*Task goal*:
Each line in the records that mentions the word "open" needs to be listed.

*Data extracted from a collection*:
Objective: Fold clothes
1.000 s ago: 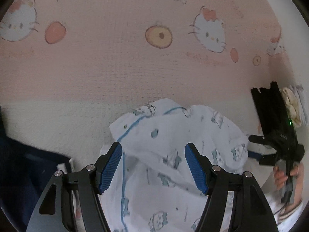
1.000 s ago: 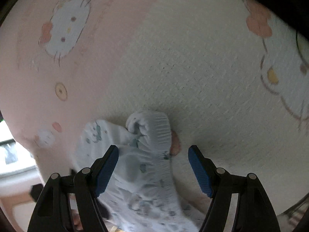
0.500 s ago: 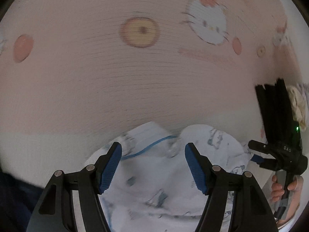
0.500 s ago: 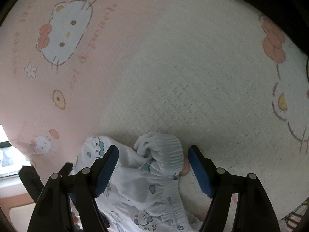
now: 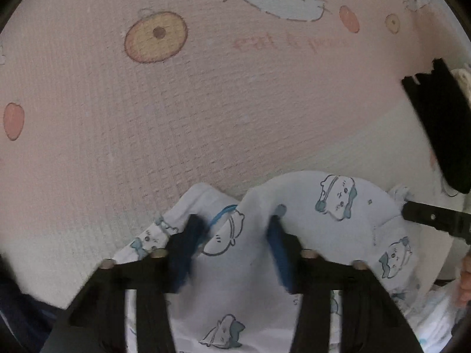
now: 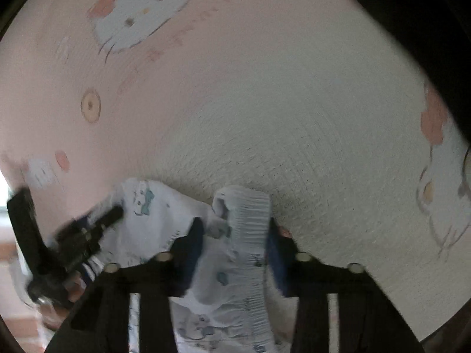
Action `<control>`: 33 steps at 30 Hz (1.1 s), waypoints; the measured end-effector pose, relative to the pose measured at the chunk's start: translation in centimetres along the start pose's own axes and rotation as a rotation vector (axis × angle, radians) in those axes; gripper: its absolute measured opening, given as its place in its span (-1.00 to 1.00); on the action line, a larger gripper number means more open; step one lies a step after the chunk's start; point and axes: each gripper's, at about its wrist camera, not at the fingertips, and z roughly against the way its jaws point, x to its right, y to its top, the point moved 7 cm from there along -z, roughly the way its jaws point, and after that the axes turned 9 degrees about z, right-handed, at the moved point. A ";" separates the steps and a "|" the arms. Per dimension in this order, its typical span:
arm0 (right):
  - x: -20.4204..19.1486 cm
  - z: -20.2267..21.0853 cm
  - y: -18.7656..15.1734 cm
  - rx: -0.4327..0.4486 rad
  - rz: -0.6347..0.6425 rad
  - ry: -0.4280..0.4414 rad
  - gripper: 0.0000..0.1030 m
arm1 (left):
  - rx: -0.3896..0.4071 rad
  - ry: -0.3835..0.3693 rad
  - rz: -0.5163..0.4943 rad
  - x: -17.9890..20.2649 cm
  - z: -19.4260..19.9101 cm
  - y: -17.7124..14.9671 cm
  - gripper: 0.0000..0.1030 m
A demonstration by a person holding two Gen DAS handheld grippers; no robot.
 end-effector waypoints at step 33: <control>-1.7 2.5 -8.0 -0.022 0.064 0.218 -0.68 | 0.110 -0.040 0.188 -2.8 6.0 -12.4 -0.65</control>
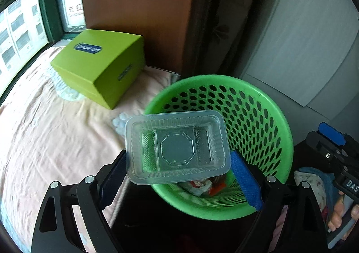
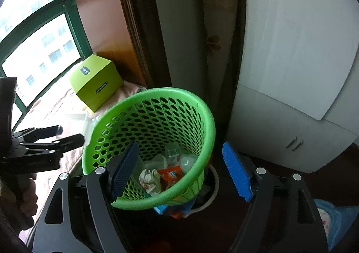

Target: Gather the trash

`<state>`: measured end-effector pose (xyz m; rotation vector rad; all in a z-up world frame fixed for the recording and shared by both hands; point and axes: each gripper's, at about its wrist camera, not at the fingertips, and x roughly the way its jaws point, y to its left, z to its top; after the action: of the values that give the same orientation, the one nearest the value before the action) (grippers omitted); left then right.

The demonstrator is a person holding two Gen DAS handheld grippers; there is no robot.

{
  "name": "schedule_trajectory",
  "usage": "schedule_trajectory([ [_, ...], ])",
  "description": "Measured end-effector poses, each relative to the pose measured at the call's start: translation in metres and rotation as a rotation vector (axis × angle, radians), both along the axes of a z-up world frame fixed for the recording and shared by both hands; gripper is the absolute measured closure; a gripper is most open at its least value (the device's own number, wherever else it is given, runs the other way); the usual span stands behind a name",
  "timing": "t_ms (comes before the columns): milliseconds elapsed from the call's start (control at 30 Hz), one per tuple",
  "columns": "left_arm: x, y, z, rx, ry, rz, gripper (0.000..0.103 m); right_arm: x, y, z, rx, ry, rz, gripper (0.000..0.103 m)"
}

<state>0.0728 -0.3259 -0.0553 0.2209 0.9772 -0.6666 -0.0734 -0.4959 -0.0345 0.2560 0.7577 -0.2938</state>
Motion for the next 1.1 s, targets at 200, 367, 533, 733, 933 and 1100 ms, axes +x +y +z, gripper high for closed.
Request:
schedule_trajectory([
  [200, -0.003, -0.015, -0.007, 0.001, 0.028, -0.030, 0.016, -0.008, -0.004, 0.000, 0.013, -0.009, -0.016, 0.026],
  [367, -0.006, -0.025, -0.012, 0.005, 0.046, -0.047, 0.016, -0.014, -0.008, 0.000, 0.017, -0.010, -0.028, 0.026],
  [533, -0.011, -0.032, -0.013, -0.007, 0.053, -0.077, 0.015, -0.018, -0.010, 0.002, 0.018, -0.016, -0.033, 0.026],
  [733, -0.015, -0.031, -0.009, -0.023, 0.050, -0.083, 0.011, -0.020, -0.007, 0.002, 0.021, -0.020, -0.030, 0.026],
  [933, -0.012, -0.011, 0.000, -0.035, 0.031, -0.045, 0.011, -0.018, 0.002, 0.003, 0.028, -0.025, -0.008, 0.026],
  [1100, -0.009, 0.016, 0.012, -0.039, -0.002, 0.006, 0.010, -0.013, 0.016, 0.007, 0.038, -0.034, 0.024, 0.026],
])
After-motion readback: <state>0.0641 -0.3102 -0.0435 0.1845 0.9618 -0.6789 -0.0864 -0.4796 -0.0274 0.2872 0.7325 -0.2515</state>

*The completed task*:
Action `<control>`: 33 steps at 30 Hz (1.1 s), waypoints; the measured end-effector pose, relative to the pose measured at the chunk's start: translation in centimetres along the start pose's own axes and rotation as a rotation vector (axis × angle, radians) in those axes; gripper: its absolute measured opening, given as its place in its span (-1.00 to 1.00); on the action line, a larger gripper number means more open; step one lies a step after the chunk's start; point and axes: each gripper's, at about its wrist camera, not at the fingertips, and z roughly against the way its jaws point, x to its right, y to its top, the point moved 7 cm from there along -z, roughly the way its jaws point, and after that the axes turned 9 degrees about z, right-handed, at the moved point. A ";" separates the steps and a "|" the arms. Per dimension in this order, its typical span:
  "description": "Measured end-effector poses, each relative to the pose measured at the call's start: translation in metres and rotation as a rotation vector (axis × angle, radians), both along the axes of a z-up world frame fixed for the recording and shared by both hands; gripper is the absolute measured closure; a gripper is most open at its least value (the device's own number, wherever else it is given, runs the other way); the usual span stands behind a name",

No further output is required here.